# PROBLEM REQUIREMENTS
In the lines below, look for "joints". Copy each line where it appears.

# DATA IN THIS EXERCISE

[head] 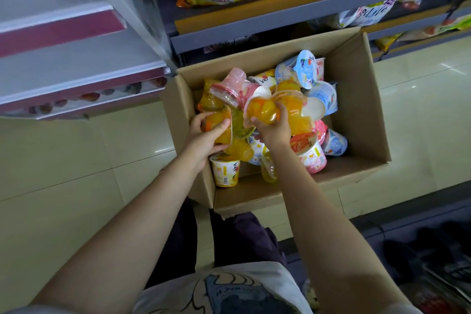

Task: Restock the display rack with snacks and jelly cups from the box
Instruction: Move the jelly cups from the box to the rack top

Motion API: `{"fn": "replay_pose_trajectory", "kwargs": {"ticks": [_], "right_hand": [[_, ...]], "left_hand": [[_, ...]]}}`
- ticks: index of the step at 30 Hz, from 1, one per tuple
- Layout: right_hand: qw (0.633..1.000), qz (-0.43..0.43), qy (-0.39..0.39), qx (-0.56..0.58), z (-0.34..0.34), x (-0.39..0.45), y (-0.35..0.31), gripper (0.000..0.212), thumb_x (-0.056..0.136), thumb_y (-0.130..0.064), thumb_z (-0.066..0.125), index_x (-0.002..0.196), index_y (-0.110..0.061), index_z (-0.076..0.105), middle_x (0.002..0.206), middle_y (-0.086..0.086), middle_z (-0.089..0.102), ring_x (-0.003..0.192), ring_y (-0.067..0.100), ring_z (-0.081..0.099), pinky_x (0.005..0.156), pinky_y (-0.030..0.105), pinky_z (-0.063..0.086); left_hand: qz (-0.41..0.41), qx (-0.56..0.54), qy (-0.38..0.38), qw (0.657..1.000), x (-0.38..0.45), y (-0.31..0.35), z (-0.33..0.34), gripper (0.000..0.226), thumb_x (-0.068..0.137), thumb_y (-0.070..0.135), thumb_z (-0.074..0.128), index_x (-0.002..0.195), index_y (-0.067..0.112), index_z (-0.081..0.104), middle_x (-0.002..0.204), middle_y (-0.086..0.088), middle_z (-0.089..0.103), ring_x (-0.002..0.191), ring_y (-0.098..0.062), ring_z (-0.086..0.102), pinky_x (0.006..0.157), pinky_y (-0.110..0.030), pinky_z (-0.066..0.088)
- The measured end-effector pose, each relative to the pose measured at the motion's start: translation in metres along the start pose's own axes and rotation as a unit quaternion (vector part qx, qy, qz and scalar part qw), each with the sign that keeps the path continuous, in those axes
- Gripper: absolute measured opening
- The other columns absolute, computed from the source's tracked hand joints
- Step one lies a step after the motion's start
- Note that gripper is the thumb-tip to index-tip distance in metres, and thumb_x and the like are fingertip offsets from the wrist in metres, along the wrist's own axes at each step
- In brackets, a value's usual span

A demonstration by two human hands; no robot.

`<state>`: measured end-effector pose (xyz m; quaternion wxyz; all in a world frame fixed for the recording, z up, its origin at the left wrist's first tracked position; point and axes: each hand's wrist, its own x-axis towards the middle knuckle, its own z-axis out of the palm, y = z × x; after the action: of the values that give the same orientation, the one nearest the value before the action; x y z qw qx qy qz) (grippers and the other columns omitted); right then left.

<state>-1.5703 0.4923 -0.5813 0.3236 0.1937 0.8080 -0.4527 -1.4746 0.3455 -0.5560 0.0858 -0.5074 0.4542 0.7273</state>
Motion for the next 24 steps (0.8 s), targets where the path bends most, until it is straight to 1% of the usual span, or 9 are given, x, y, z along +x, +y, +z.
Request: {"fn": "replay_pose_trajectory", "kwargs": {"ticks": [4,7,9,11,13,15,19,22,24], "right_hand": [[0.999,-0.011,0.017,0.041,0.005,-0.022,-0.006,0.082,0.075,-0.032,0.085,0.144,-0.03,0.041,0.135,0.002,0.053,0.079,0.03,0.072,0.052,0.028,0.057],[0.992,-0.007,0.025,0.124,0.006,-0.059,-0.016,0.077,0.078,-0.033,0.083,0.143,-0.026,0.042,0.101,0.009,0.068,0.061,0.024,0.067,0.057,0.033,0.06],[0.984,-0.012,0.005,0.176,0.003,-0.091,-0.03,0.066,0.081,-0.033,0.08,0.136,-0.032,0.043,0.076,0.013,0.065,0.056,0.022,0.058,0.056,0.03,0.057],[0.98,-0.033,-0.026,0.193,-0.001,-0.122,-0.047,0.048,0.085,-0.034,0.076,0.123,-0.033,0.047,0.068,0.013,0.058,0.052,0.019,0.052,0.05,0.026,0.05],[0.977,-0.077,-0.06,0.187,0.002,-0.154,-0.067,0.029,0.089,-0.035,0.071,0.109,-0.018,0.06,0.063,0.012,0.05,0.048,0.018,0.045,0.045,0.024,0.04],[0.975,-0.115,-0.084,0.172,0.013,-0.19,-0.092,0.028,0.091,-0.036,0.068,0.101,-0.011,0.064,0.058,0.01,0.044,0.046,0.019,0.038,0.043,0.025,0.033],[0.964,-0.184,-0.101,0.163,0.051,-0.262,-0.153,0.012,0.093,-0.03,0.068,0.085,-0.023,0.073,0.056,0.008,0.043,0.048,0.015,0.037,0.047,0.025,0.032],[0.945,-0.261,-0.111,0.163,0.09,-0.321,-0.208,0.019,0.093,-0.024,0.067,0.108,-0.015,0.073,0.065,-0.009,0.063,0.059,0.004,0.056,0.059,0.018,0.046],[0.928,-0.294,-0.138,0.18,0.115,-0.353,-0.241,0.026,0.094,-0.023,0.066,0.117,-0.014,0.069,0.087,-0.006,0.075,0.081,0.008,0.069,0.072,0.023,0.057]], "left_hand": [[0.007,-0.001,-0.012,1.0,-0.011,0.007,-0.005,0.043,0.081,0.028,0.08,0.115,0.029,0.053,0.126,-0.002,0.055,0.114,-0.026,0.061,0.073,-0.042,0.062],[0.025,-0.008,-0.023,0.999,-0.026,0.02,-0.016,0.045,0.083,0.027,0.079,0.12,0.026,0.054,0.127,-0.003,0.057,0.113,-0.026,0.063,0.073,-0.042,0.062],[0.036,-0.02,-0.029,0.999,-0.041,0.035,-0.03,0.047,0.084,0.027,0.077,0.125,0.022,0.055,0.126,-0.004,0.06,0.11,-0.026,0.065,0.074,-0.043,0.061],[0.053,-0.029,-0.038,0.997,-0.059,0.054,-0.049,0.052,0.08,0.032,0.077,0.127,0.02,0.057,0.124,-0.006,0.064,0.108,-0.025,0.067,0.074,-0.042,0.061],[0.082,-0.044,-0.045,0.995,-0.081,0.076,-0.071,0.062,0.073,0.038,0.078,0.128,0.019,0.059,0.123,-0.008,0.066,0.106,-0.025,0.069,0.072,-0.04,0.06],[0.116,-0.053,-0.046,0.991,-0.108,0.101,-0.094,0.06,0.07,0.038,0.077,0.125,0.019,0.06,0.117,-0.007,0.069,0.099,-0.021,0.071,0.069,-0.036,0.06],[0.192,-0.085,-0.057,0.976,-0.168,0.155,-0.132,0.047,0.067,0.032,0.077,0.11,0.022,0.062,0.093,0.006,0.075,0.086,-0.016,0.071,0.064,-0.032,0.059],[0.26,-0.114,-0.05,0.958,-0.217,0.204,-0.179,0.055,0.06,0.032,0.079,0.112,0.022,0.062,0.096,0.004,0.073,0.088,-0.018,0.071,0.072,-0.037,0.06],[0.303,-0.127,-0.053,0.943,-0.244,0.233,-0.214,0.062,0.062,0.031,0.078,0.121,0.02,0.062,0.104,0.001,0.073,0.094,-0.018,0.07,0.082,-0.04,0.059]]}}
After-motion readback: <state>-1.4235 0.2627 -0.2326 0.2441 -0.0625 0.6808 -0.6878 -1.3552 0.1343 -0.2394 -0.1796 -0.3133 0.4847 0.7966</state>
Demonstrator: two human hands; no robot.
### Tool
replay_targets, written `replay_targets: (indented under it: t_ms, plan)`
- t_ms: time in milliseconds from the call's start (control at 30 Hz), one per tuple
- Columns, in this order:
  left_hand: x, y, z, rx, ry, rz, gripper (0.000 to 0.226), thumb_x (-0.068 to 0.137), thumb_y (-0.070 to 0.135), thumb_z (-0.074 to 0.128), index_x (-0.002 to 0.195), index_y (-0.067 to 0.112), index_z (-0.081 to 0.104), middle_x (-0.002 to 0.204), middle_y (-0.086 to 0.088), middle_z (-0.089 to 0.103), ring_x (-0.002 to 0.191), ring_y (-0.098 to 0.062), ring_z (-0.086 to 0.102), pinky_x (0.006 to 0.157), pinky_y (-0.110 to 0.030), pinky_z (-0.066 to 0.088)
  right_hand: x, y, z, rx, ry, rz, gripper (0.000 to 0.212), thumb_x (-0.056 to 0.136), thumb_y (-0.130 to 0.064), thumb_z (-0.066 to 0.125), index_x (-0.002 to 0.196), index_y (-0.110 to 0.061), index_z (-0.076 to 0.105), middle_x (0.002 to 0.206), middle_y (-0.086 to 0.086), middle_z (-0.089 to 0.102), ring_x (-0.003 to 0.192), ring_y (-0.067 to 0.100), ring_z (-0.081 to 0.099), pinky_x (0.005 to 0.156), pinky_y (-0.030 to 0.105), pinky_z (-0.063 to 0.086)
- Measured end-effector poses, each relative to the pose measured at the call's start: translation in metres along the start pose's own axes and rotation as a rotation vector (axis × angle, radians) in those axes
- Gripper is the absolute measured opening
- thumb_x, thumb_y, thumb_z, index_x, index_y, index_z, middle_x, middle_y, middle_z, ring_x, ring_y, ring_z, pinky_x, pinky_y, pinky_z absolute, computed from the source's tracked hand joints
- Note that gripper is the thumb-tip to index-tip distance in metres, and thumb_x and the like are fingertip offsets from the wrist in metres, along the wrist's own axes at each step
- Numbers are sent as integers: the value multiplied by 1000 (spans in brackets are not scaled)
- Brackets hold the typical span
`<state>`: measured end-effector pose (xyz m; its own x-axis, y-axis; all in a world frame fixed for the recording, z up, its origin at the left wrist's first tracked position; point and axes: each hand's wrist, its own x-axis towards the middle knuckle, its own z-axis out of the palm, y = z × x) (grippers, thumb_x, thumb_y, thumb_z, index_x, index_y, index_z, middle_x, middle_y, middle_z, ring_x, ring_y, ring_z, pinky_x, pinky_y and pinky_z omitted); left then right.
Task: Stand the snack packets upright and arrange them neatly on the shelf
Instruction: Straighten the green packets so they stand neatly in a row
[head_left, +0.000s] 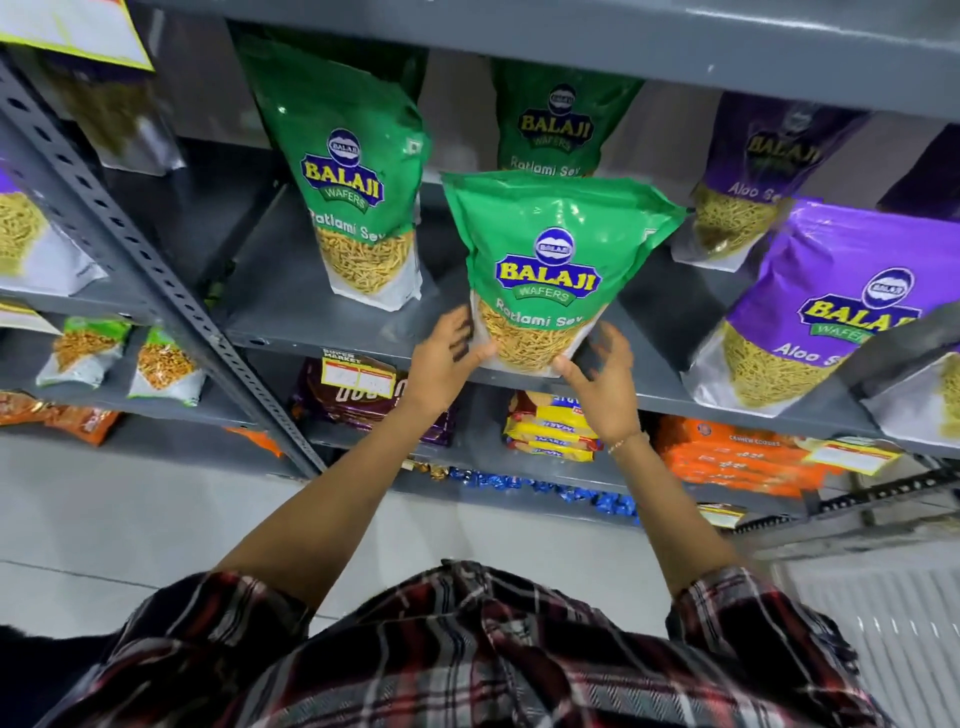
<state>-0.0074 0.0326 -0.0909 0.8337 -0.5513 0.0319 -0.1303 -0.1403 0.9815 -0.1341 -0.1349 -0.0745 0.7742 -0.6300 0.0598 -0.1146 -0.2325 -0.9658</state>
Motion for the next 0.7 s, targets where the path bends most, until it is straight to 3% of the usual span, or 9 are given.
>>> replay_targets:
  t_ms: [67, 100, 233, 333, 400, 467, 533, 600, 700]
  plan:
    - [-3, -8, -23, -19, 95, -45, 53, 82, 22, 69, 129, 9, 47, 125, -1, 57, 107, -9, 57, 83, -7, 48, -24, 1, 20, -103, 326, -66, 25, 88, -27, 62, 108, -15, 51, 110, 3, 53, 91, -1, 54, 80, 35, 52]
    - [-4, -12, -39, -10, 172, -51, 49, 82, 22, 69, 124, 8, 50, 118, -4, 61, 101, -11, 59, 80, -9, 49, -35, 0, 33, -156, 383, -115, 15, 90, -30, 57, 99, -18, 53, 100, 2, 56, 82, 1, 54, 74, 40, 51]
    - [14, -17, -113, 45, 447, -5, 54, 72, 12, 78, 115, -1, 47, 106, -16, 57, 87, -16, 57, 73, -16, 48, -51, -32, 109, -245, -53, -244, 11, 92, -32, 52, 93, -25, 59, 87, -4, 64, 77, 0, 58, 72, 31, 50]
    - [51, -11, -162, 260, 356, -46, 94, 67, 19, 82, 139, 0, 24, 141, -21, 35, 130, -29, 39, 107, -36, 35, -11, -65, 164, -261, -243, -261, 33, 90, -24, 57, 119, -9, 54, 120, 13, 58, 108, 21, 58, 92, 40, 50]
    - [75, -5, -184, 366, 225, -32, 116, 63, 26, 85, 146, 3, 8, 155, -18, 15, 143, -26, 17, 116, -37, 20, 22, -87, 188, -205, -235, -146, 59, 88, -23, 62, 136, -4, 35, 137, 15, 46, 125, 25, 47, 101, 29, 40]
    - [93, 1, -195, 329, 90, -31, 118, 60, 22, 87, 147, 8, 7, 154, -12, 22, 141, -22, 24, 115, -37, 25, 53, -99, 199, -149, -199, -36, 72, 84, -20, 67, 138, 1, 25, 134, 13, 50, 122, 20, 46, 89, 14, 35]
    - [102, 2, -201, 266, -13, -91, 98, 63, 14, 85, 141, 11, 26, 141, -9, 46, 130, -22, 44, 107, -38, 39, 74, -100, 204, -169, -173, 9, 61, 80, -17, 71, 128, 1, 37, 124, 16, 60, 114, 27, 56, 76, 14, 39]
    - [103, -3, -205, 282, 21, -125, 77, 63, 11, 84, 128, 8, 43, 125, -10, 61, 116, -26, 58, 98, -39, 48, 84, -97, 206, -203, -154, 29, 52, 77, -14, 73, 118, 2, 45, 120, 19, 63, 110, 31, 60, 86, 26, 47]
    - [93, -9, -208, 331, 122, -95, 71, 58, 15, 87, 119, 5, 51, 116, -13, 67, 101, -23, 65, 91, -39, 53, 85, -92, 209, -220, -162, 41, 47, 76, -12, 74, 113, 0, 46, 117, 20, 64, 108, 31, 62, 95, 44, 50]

# RESPONSE TO THIS TASK
- The other columns absolute, computed from the source's tracked hand joints
- thumb_x, thumb_y, thumb_z, index_x, index_y, index_z, middle_x, middle_y, middle_z, ring_x, ring_y, ring_z, pinky_x, pinky_y, pinky_z absolute, computed from the source's tracked hand joints

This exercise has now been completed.